Adding a Custom Metric through NannyML SDK

Adding Custom Metrics programmatically through NannML SDK

The SDK Custom Metrics is part of the monitoring class and it can be created by instantiating a new nml_sdk.monitoring.CustomMetric(). Before all, you will need to set up the NannyML SDK address and your token. You can see how to do this on the Cloud SDK Getting Started page.

import nannyml_cloud_sdk as nml_sdk

## First, authenticate to NannyML cloud
nml_sdk.url = "https://beta.app.nannyml.com"
nml_sdk.api_token = r"api token goes here"

## Then create a new custom metric instance
custom_metric = nml_sdk.monitoring.CustomMetric()

The class CustomMetric allows the user to perform 4 main actions:

  • Create a new custom metric

  • List all the existing custom metrics

  • Get the details of a custom metric

  • Delete a custom metric

Create a custom metric

The custom metric function

To create a new custom metric you need to provide a python function or a string containing a python function that receives a list of named arguments and returns a value.
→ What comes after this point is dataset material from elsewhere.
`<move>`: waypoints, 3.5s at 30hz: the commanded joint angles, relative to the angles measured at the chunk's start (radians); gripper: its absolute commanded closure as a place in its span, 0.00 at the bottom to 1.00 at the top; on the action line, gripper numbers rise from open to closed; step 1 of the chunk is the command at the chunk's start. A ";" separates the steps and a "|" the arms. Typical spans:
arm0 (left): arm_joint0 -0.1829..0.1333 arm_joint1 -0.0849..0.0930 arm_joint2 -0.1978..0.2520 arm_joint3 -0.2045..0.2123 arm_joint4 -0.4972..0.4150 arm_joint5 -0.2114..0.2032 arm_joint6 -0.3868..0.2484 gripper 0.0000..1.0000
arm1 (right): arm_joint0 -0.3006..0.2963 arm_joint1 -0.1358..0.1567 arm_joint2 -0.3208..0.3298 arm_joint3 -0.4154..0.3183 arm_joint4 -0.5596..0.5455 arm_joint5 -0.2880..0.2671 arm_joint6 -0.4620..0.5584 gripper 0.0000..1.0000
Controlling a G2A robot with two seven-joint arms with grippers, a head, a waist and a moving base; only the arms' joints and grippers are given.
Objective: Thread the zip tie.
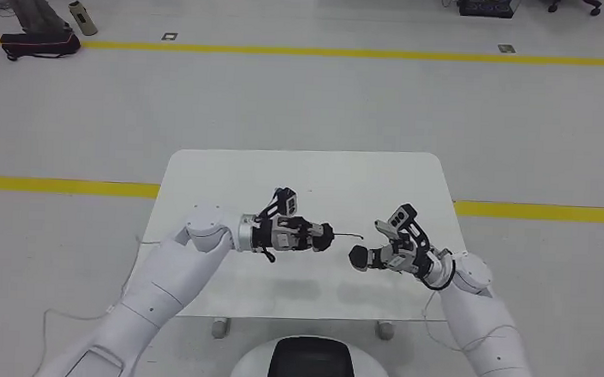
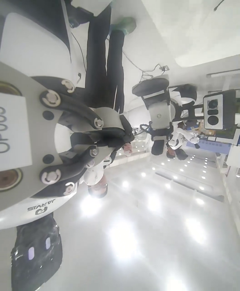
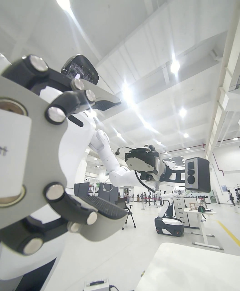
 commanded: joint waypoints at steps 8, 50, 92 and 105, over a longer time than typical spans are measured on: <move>-0.008 -0.002 0.010 0.035 -0.043 -0.019 -0.014 1.00 | 0.004 0.032 -0.039 -0.011 0.056 -0.049 0.000 0.00; -0.010 -0.001 0.031 0.141 -0.135 -0.163 -0.079 1.00 | 0.081 0.062 -0.124 0.079 0.225 -0.028 0.000 0.00; 0.006 0.016 0.033 0.088 -0.007 -0.287 -0.007 1.00 | 0.078 0.078 -0.139 0.068 0.119 -0.036 -0.059 0.61; 0.006 0.016 0.033 0.088 -0.007 -0.287 -0.007 1.00 | 0.102 0.075 -0.172 0.101 0.101 -0.057 -0.059 0.64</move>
This python function needs to be named either calculate, estimate, aggregate or loss depending on the problem type this function serves.

For example, the calculate function, as seen below, is used by Binary Classification or Multiclass Classification.

Passing a function

import pandas as pd

def calculate(y_true: pd.Series,
    y_pred: pd.Series,
    y_pred_proba: pd.Series,
    chunk_data: pd.DataFrame,
    labels: list[str],
    class_probability_columns: list[str],
    **kwargs
) -> float:
    # Perform the metric calculate here
    # Return a float value
    return 1

Passing a string

calculate = """
import pandas as pd

def calculate(y_true: pd.Series,
    y_pred: pd.Series,
    y_pred_proba: pd.Series,
    chunk_data: pd.DataFrame,
    labels: list[str],
    class_probability_columns: list[str],
    **kwargs
) -> float:
    # Perform the metric calculate here
    # Return a float value
    return 1
"""

The calculate function is expected to receive a set of arguments and return a float value. This means that when this function is called a list of arguments will be passed to the function and a float value is returned. Not providing a function that accepts the correct arguments and returns the float value will generate errors during the execution.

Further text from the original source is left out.